= Optware =

Free Software Package Manager

Optware is a free software package manager for embedded systems. Originally developed as a distribution mechanism for the Unslung Linux distribution for the Linksys NSLU2, Optware has been adopted by a variety of hobbyist communities and device developers.

Optware has been used on a number of platforms, including the webOS community working on the Palm Pre and Pixi, the WL-500g, WL-HDD, WL-500gx, WL-500gP Asus routers, Plug computers (Pogoplug V1, V2, Pro, Biz, Dockstars, etc.), Asustor and Synology NAS devices. In late 2010, the first Optware for Android was released by the Novaports team for the Nook Color.
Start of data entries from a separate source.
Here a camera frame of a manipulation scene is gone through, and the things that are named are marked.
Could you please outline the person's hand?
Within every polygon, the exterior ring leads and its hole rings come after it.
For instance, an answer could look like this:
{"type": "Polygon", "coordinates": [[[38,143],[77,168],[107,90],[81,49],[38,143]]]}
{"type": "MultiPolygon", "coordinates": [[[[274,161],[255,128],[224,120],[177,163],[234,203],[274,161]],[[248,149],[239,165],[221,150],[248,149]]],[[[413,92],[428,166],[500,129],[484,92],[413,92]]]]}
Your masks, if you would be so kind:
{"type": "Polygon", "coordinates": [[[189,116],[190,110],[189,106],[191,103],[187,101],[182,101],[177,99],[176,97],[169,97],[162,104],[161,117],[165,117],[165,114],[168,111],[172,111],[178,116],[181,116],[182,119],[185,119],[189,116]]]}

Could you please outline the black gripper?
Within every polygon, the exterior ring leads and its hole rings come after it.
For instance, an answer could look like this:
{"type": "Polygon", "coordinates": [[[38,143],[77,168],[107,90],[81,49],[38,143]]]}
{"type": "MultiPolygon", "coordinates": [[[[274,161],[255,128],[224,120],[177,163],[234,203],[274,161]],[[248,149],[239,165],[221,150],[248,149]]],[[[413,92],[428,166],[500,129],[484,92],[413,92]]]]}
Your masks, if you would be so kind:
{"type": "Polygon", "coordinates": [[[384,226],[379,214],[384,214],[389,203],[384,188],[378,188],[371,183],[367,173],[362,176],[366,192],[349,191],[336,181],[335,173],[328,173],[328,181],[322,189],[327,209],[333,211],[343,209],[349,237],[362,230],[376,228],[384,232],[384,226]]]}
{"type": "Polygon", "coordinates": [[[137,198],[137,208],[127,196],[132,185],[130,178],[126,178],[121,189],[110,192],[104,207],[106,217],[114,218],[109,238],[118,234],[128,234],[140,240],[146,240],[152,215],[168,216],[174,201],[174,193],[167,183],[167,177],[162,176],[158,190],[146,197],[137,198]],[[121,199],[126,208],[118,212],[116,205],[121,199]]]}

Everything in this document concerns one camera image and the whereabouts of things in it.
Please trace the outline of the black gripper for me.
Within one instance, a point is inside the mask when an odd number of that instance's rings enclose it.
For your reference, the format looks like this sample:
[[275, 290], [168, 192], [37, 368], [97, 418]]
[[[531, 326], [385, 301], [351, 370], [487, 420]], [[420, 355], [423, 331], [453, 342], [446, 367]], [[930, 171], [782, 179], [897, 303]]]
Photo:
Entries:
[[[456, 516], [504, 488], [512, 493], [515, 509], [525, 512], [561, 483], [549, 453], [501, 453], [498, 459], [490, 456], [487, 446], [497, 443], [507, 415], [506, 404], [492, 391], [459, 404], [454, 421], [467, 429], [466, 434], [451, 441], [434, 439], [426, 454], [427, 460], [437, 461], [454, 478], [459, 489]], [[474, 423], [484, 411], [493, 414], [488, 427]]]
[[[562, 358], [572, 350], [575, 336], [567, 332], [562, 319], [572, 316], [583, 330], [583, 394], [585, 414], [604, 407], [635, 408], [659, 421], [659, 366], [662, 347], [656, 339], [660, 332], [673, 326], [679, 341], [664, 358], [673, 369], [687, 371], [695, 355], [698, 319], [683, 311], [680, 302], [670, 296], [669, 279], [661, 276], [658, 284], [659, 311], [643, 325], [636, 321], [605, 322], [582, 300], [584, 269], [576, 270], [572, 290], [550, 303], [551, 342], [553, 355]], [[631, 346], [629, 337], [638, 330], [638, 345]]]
Optware is no longer maintained. The authors have switched to Optware-ng.

==Supported platforms==
Optware packages currently run on the following devices:
- Linksys NSLU2 with Unslung firmware
- Asus routers with USB and WL-700gE WL-HDD with Oleg's or OpenWrt or DD-WRT firmware
- Certain Netgear routers with DD-WRT or Tomato firmware
- Asustor on their entire AS-xxxx range
- Synology DS-101, DS-101g+ and DS-101j with custom bootstrapping
- QNAP Turbo NAS
- Maxtor Shared Storage with OpenMSS firmware
- Maxtor Shared Storage II (MSSII) with custom bootstrapping
- Iomega NAS 100d with LudeOS
- Nokia N800/N810 from cs05q1armel feed (install ipkg-opt)
- Freecom FSG-3 with custom bootstrapping
- Palm Pre, Pre Plus, Palm Pixi, Pixi Plus, Palm Pre Emulator and HP TouchPad (with ipkg-opt from Preware)
- Plug computers (Sheevaplug, Pogoplug V1, V2, Pro, Biz, Dockstar, etc.)
- WD TV devices running WDLXTV custom firmware (WD TV Gen 1, WD TV Live, etc.)